This record is a partial extract of the original cable. The full text of the original cable is not available.

 

221459Z Feb 05

 

ACTION AF-00

 

INFO LOG-00   NP-00   AID-00   AMAD-00 CIAE-00 INL-00   USNW-00

DODE-00 DS-00   EB-00   UTED-00 VC-00   H-00     TEDE-00

INR-00   IO-00   L-00     VCE-00   NSAE-00 OIC-00   PA-00

GIWI-00 PRS-00   P-00     SP-00   SSO-00   SS-00   STR-00

TRSE-00 FMP-00   BBG-00   R-00     DSCC-00 PRM-00   DRL-00

G-00     SAS-00   (AF-00   )

(SAS) /000W

 

——————BC8F12 221809Z /38

FM AMEMBASSY GABORONE

TO SECSTATE WASHDC 1734

INFO SOUTHERN AFRICAN DEVELOPMENT COMMUNITY

HQ USEUCOM VAIHINGEN GE

NSC WASHDC

UNCLAS GABORONE 000257

 

SIPDIS

 

 

SENSITIVE BUT UNCLASSIFIED

 

DEPT FOR AF/S DIFFILY

 

E.O. 12958: N/A

TAGS: PHUM PGOV BC

SUBJECT: A PAPER TOO FAR: U/BOTSWANA ACADEMIC SERVED

WITH DEPORTATION ORDER BY GOB

 

 

A) GABORONE 00056; B) GABORONE 00243

 

¶1. (SBU) Summary: The GOB served a 48-hour deportation

order to U/Botswana academic and Australian citizen Prof.
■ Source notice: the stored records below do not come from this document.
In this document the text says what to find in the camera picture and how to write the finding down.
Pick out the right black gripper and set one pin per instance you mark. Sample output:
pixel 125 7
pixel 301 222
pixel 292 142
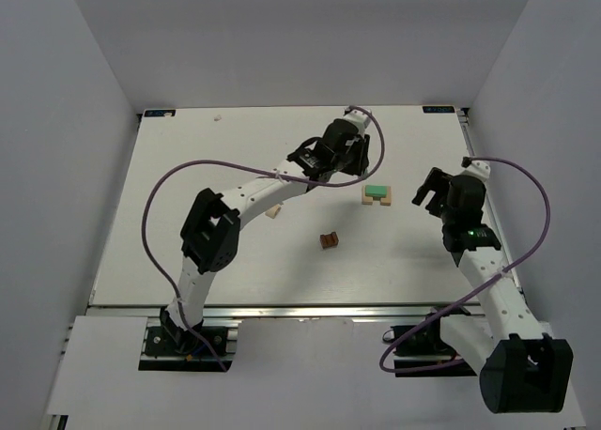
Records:
pixel 435 189

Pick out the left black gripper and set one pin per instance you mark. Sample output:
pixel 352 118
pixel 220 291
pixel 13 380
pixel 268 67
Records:
pixel 356 154

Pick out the green rectangular block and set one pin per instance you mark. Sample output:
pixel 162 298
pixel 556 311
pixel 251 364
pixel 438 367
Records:
pixel 376 191

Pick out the beige arch block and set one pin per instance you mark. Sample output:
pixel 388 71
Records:
pixel 273 211

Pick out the brown notched block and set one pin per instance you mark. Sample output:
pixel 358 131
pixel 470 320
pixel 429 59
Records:
pixel 328 241

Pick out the tan rectangular wood block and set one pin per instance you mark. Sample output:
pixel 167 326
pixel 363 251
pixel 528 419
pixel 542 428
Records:
pixel 366 199

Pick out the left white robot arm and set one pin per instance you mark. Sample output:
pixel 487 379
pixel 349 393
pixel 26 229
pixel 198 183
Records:
pixel 210 233

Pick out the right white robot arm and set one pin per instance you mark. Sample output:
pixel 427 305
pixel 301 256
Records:
pixel 521 368

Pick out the right blue corner label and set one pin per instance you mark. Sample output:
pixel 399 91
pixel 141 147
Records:
pixel 438 109

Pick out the blue corner label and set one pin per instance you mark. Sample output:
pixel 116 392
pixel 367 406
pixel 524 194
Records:
pixel 158 113
pixel 438 109

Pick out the left blue corner label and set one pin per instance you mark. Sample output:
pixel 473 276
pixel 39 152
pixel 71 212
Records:
pixel 158 113

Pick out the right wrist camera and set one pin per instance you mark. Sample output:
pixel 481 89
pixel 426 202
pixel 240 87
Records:
pixel 475 168

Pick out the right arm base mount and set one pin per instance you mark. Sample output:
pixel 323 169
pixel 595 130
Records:
pixel 423 354

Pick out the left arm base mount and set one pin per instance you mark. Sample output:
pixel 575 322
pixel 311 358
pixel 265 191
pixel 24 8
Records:
pixel 168 348
Kenneth Good on February 18. Good is a 15-year Botswana

resident and critical observer of its politics. His

attorneys obtained a stay of execution from the High

Court on February 19. The High Court has ordered the GOB

to show cause for the deportation by March 7 and hearings

were scheduled to begin on February 22. At issue is a

seminar paper entitled, “Presidential Succession in

Botswana: No Model for Africa” co-authored by Good, a

political scientist, and circulated prior to its

presentation on February 23. The paper criticizes

Botswana’s presidential succession, in which the

president resigns in mid-term and the vice president

automatically succeeds to the office, thereby creating a

system of perpetual incumbency. Human rights and media

organizations, as well as UB’s faculty and staff union,

have rallied around Good. The incident reveals the

current sensitivities within the ruling Botswana

Democratic Party to criticism of any kind. Post has given

Australian High Commission in Pretoria information on the

case, per its request. Post also recommends a demarche

with like-minded countries should the deportation be

carried out. See para 15 for suggested press guidance.

End summary.

 

¶2. (U) On Friday afternoon, February 18, around 4:00 p.m.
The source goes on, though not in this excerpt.